Barlaam aproveitou a abertura do coração do príncipe e disse-lhe: “Este rei é o rei de todos os reis. Dele emana a imortalidade. O seu trono ultrapassa em muito todos os outros. O esplendor do seu trono é tão grande que ninguém que o contempla permanece vivo. Ele é o três vezes santo, o Deus acima de todos os deuses, o incompreensível que se manifestou em forma humana”. Barlaam explicou-lhe a fé cristã desde o início, falando-lhe da criação do Paraíso, da queda no pecado e da Redenção através de Jesus Cristo.

Ao ouvir a Boa Nova, a alma de Josafat encheu-se de luz e alegria. Ele levantou-se do seu trono, lançou-se nos braços de Barlaam, chorando, e exclamou:

— Se não me engano, mensageiro de Deus, essa é a pedra milagrosa que só as almas puras e os olhos puros podem ver. A sua mensagem dissipou a noite e a tristeza da minha alma. São estes os poderes da pedra milagrosa ou viste coisas ainda maiores?”. Barlaam respondeu: “Compreendeu bem, ó príncipe! O rosto de Deus, que estava oculto ao mundo, finalmente apareceu e manifestou-se. O cristianismo é a pedra milagrosa. Falarei ainda mais sobre o seu poder.”

Começou então a explicar-lhe o Evangelho e o Espírito de Deus realizou a sua maravilhosa obra naquele coração, de modo que, ao terminar a catequese, o príncipe lhe perguntou:

— Homem de Deus, o que devo fazer para alcançar a salvação?

Barlaam respondeu-lhe: “Arrependa-se e receba o batismo para o perdão dos pecados, e assim receberá o dom do Espírito Santo, que o aproximará cada vez mais do conhecimento do Deus vivo”.

Foi o que aconteceu: Josafá recebeu o batismo. Após muitas outras conversas com o príncipe, Barlaam regressou ao deserto.

Ao saber da conversão do filho, o rei fez de tudo para o fazer regressar à religião dos antepassados, mesmo à força. No entanto, Josafá conseguiu escapar a todos os ataques e permaneceu fiel ao Senhor, a quem acabara de conhecer.

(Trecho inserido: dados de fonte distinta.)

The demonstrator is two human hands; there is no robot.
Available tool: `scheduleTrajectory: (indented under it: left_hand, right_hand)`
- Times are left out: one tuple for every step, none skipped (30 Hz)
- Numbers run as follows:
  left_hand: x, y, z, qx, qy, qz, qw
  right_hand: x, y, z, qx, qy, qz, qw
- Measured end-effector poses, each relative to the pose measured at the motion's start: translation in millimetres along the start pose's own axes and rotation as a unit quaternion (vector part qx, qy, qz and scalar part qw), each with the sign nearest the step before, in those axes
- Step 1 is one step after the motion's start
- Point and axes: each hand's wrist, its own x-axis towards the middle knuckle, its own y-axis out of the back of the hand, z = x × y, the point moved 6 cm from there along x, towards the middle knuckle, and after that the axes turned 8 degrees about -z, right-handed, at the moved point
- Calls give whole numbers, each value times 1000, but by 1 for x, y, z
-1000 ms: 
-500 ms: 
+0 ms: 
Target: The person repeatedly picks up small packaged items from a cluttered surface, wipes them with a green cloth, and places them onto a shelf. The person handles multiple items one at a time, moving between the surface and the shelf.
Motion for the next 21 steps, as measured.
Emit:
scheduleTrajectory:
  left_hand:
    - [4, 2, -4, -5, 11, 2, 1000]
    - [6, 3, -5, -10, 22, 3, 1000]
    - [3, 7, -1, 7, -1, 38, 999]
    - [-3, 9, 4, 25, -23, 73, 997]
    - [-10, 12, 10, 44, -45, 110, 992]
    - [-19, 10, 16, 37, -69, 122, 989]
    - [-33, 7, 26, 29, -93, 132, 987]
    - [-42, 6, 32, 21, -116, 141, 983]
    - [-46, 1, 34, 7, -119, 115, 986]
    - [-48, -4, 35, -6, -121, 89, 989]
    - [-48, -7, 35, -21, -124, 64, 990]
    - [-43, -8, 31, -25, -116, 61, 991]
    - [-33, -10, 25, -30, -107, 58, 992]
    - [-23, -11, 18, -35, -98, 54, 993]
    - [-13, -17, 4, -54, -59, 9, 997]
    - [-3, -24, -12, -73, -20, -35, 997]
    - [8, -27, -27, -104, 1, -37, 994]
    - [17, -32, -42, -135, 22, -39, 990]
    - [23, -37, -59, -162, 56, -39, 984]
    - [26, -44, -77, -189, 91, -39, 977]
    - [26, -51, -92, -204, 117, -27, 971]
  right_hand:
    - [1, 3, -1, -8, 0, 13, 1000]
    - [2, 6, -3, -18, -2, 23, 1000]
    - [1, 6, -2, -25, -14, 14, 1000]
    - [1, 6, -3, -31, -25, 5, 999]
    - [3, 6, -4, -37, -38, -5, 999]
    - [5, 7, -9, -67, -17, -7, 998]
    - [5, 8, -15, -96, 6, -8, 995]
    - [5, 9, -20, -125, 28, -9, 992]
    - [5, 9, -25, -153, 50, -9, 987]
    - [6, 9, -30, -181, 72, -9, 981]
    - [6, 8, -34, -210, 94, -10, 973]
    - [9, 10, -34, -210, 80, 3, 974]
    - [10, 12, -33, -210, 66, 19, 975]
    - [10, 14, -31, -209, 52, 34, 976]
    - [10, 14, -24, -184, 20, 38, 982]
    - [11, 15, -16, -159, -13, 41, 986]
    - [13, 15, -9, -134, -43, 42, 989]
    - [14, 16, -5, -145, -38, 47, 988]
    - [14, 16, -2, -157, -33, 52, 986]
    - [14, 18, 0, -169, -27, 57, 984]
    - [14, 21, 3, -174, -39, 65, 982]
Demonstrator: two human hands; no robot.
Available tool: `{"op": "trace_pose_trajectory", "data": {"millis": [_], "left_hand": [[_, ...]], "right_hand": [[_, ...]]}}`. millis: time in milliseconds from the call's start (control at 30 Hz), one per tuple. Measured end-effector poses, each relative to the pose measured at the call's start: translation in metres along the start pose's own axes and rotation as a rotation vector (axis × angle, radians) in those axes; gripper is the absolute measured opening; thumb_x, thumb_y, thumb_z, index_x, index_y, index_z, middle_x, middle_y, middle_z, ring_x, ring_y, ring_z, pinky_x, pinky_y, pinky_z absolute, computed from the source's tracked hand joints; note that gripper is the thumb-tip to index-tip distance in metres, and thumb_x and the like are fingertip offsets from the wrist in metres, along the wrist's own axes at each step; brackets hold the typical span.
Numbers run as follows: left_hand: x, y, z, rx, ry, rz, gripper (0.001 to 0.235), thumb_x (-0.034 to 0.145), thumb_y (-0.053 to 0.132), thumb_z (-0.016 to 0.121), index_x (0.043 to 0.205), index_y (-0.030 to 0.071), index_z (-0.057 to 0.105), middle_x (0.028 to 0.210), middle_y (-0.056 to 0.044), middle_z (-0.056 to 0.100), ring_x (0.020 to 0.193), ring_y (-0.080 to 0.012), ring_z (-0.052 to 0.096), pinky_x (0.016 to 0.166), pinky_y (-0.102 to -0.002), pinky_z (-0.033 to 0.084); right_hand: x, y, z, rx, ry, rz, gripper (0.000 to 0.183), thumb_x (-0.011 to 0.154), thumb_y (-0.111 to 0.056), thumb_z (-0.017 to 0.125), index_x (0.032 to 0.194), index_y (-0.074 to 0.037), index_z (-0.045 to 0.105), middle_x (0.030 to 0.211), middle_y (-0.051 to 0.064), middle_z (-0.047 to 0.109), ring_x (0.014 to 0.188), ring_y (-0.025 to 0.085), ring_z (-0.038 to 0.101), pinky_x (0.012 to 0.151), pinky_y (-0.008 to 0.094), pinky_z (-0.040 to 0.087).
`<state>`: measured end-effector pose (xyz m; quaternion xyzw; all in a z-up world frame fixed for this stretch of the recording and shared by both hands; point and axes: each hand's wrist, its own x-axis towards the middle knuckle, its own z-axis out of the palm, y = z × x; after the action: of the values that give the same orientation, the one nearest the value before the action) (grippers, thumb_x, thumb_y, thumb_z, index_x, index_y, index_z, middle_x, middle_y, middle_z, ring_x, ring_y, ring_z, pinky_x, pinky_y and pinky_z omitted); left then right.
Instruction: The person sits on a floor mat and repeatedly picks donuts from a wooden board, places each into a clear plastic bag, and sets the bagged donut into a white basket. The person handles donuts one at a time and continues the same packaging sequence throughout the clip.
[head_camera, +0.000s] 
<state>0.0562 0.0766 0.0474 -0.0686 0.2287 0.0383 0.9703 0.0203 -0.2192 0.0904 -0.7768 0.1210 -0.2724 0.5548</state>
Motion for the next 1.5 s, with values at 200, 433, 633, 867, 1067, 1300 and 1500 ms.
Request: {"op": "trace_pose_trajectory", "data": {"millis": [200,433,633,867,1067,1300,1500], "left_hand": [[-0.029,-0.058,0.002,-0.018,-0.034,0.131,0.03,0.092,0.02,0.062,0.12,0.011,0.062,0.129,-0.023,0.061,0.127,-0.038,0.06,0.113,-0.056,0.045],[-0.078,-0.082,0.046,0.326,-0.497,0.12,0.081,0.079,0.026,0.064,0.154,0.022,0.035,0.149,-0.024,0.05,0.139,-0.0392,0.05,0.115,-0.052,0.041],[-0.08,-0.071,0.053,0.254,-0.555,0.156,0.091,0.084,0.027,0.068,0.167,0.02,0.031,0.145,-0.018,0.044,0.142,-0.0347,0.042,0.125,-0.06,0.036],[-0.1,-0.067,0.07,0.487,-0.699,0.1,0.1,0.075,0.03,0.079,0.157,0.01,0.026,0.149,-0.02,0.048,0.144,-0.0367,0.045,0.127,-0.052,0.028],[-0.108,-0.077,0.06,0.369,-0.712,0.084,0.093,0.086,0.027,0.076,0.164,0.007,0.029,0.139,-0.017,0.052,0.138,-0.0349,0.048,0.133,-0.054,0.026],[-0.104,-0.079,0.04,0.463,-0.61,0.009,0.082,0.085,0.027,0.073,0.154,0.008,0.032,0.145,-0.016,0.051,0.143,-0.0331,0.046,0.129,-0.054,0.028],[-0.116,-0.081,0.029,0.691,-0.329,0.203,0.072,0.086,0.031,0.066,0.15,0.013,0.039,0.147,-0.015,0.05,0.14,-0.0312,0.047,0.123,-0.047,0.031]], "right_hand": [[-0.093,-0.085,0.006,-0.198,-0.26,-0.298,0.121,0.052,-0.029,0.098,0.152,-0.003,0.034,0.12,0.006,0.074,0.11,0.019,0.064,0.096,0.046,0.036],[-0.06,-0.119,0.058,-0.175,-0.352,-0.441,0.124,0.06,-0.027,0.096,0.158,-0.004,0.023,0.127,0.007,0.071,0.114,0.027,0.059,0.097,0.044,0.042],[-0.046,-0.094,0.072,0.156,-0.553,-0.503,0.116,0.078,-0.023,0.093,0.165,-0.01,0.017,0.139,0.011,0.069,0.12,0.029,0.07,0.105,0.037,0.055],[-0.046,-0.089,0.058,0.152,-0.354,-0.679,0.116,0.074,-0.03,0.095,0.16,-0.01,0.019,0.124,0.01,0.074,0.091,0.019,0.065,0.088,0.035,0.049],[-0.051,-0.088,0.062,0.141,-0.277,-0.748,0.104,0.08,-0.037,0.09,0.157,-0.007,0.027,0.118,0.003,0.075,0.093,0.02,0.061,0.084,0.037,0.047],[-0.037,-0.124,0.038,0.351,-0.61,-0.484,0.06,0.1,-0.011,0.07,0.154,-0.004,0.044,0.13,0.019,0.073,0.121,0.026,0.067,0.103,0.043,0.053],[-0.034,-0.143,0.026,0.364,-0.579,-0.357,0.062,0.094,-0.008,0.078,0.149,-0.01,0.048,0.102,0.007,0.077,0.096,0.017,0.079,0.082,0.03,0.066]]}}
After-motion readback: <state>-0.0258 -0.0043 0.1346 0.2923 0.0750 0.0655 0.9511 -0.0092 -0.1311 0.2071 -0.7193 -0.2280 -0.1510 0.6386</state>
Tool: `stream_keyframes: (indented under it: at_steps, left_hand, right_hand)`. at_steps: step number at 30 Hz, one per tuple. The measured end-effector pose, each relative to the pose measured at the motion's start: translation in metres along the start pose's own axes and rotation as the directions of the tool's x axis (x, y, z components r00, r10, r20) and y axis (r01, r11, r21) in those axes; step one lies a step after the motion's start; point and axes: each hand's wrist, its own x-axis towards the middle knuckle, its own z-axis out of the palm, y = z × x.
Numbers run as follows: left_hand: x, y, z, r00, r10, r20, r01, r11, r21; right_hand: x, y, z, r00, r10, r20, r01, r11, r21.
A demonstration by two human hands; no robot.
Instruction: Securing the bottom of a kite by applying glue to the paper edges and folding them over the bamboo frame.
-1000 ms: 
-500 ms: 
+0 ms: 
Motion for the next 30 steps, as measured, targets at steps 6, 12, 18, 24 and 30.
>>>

Por fim, o pai entregou-lhe uma parte do reino e Josafá tornou-se um governante benigno que conquistou o coração dos seus súbditos e, graças ao seu fervor, conquistou as suas almas para Deus. No final da vida, o seu pai também foi tocado pela graça do Senhor. Assim escreveu ele ao filho: “Filho do céu e meu filho! Pensamentos sombrios apoderam-se da minha alma e roubam toda a doçura da minha vida. Os meus olhos abriram-se e vi como toda a minha glória se aproxima da ruína, enquanto para ti nasce o sol da glória eterna já aqui, na terra”. Contemplei o livro da minha vida e não nele encontrei nada além de vaidade, tolice e pecado. Durante toda a minha vida, desviei o meu rosto da luz da verdade, rejeitei a salvação e transformei os meus desejos em deuses. Filho, salva o teu pai do desespero que se aproxima, tira-me desta terrível incerteza entre a vida e a morte!”.

Josafat anunciou-lhe a Boa Nova e o seu pai foi batizado antes de morrer. Então, o seu filho assumiu o governo de todo o reino. No entanto, quando fez quarenta anos, entregou o trono a outro cristão de confiança e dirigiu-se ao deserto, onde Barlaam o acolheu na sua caverna. Quando este morreu, Josafat enterrou-o ao lado da caverna. Viveu mais trinta anos como eremita.

Que estes dois santos intercedam por nós junto de Deus, para que muitas mais pessoas na Índia encontrem o caminho do único Salvador da humanidade!